You can create a new instance with greeter parentheses,
and then we can pass our name, let's say gopher.
And sure enough, if you call object greet,
you will get on your console the message hi gopher.
So far everything is still fairly simple. But now if
we want to try to represent to a format like JSON
our little greeter object instance, we don't
get this feature for free anymore. You might try that
and you might get an error just like this one. This might be a very
well expected behavior. You might think yourself about
super easy solutions for representing the humble
greeter object to JSoN, and then to load it back again.
But the whole point here is that in real world applications,
the complexity might escalate very quickly. For example,
when we talk about custom objects, we should think as well about
external libraries. Maybe your project is using third party
libraries which don't provide out of the box the ability to
export to your preferred data representation format,
and in that case you might have to implement that by yourself.

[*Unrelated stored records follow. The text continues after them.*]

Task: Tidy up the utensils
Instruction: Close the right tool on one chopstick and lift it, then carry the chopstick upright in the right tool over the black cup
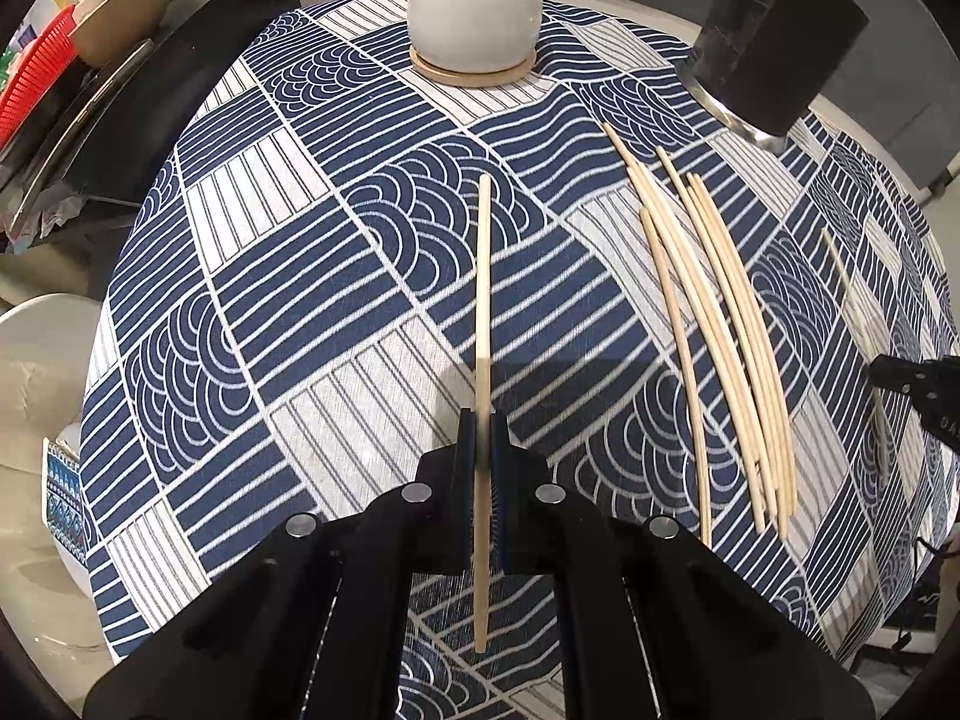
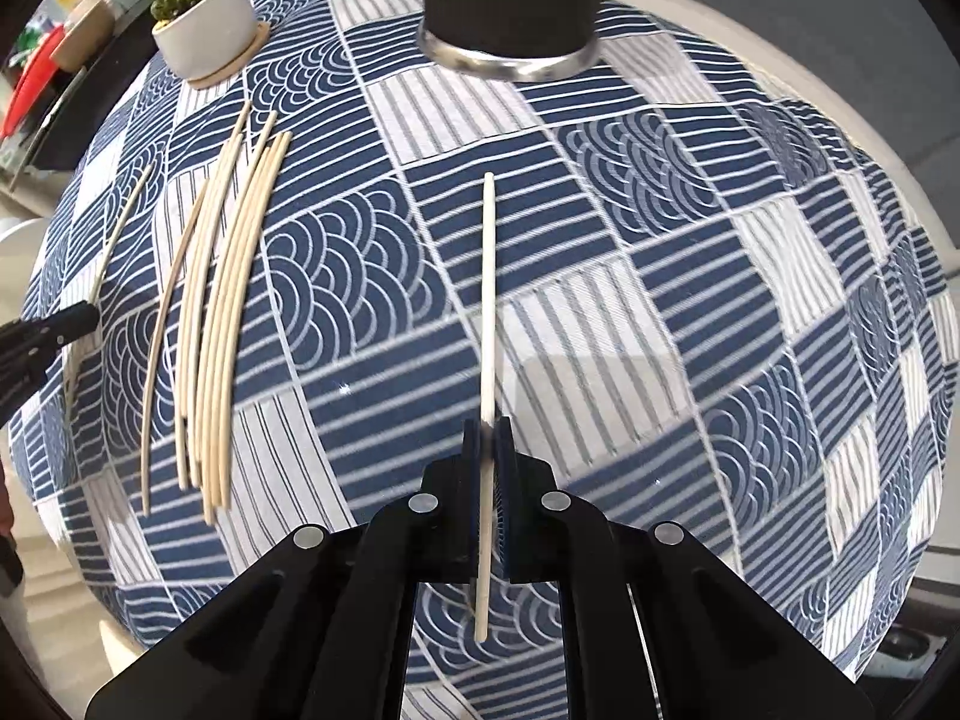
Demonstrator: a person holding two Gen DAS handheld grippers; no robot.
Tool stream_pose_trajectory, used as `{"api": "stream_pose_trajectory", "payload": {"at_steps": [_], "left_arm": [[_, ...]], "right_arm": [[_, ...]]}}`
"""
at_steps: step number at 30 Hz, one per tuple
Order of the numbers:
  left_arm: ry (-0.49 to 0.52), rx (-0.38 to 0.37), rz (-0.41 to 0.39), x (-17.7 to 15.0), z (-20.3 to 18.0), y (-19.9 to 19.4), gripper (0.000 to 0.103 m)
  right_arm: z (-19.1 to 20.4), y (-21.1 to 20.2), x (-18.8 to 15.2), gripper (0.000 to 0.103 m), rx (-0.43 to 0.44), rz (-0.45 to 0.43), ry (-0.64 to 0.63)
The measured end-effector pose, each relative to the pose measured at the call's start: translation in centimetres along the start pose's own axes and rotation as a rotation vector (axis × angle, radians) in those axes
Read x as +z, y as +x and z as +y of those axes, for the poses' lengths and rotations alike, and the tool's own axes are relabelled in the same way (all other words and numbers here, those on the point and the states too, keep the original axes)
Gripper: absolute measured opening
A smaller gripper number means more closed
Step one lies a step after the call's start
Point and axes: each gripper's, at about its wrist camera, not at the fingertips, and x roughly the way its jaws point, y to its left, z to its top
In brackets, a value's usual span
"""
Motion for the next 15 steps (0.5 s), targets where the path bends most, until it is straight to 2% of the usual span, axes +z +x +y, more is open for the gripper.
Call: {"api": "stream_pose_trajectory", "payload": {"at_steps": [5,7,9,13,15], "left_arm": [[-0.007,0.027,0.010,-0.8,-0.5,-0.6,0.005],[-0.013,0.020,0.006,-1.4,-1.0,-1.1,0.005],[-0.003,0.026,-0.004,-1.9,-1.6,-1.8,0.005],[0.008,0.035,-0.042,-2.6,-2.9,-3.9,0.005],[0.023,0.045,-0.072,-2.7,-3.8,-5.3,0.005]], "right_arm": [[-0.8,-2.4,-2.9,0.004,-0.035,-0.065,-0.018],[0.1,-3.9,-4.4,0.004,-0.048,-0.101,-0.023],[-1.5,-4.8,-5.7,0.004,-0.047,-0.128,-0.027],[-1.9,-7.8,-6.3,0.004,-0.049,-0.185,-0.044],[-1.7,-8.4,-5.4,0.004,-0.040,-0.206,-0.047]]}}
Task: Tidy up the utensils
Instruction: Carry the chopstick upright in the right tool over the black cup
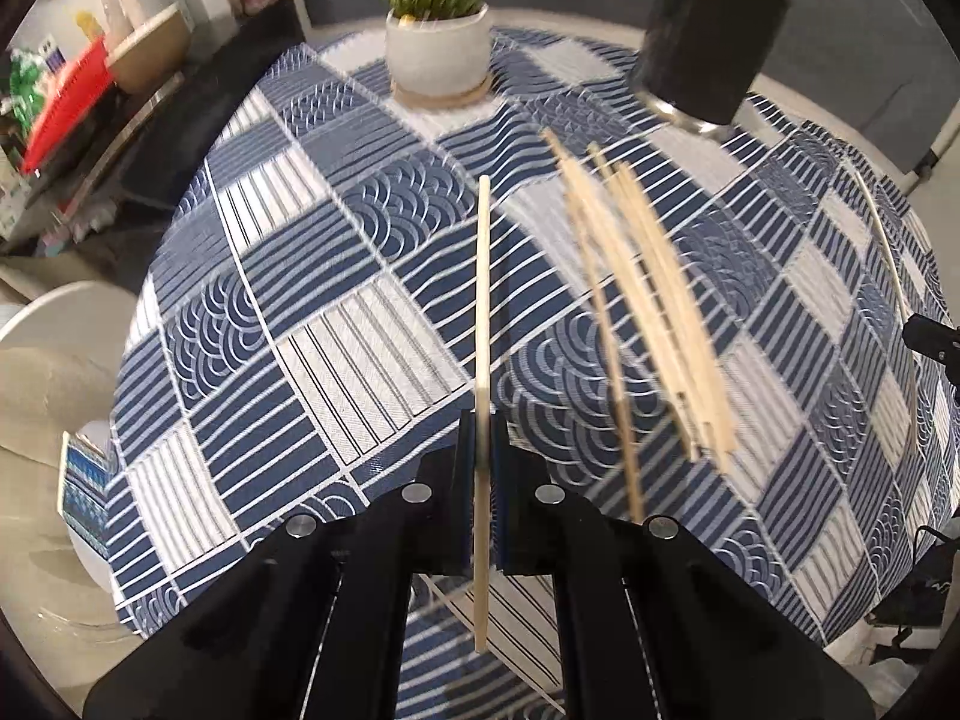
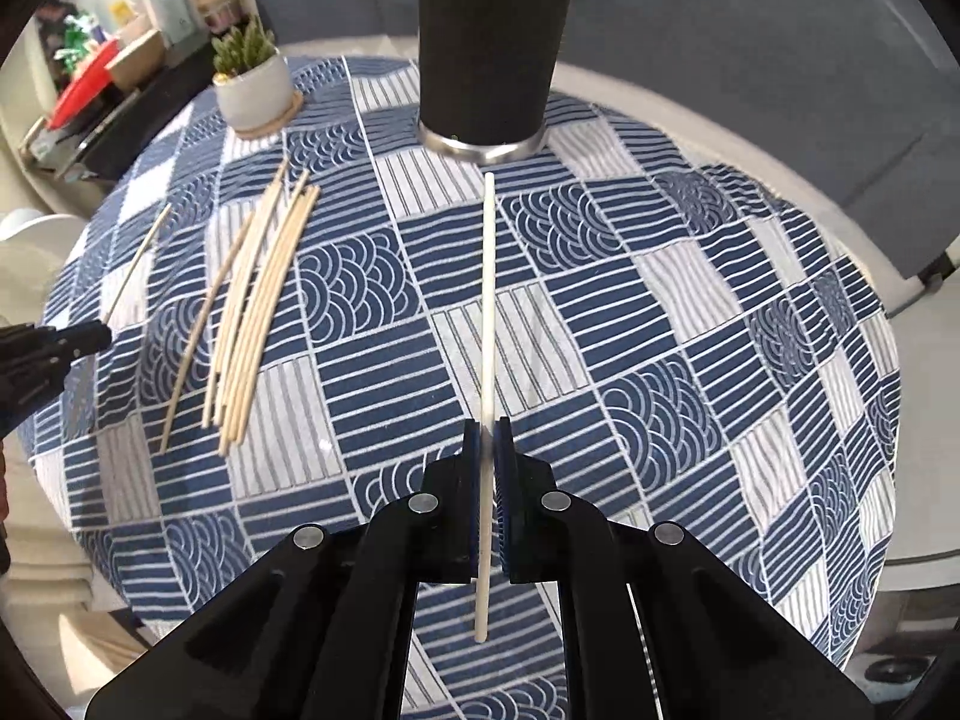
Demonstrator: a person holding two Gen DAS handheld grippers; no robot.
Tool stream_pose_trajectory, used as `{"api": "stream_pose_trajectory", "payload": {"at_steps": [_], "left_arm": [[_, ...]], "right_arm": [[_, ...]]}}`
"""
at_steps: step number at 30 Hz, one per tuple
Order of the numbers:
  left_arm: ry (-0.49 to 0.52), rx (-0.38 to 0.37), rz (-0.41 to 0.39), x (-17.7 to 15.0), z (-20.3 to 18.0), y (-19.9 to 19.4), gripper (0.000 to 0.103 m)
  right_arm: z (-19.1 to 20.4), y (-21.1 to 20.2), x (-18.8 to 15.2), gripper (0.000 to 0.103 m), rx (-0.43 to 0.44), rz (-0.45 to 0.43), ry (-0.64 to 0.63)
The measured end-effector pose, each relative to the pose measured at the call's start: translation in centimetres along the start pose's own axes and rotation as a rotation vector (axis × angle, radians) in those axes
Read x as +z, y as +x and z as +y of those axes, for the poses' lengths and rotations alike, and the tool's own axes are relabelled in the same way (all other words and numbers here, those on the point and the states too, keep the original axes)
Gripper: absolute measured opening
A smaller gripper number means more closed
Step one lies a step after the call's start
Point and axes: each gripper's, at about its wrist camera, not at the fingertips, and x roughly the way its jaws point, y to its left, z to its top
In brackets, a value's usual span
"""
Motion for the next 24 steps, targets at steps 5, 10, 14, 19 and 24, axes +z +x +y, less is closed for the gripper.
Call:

Also, think about object identity and shared objects.
Maybe you have an object instance which is referred
twice from an array when you serialize and later
deserialized this array, you might expect as well to
have a single object instance which is again
referred twice from the array and not, for example,
two different copies of the original object. Also,
think about recursive objects. Consider having a
list an array, and then you append the very
same array to the array itself. And this might be very
hard to represent in formats like JSon or YaMl. In order
to elegantly solve this and other interesting situations,
the pickle module adopts a fairly interesting and
original approach. In fact, instead of more
traditionally mapping your original data almost one
to one to a certain data representation format,
and also later on requiring a parsing step for reading
the format and rebuilding your objects,
the Gopickle module instead implements a fully qualified
virtual machine. So when you are serializing
data with the pickle module, it will create for you a
binary pickle program that you can store somewhere,
perhaps to a file. And later on this program can be given to
a so called unpickling machine, which is in charge of
running the pickle program and rebuilding those original
objects. This approach is highly flexible.
Pickle programs can instruct the unpickling machine in order
to reconstruct arbitrarily complex data structures.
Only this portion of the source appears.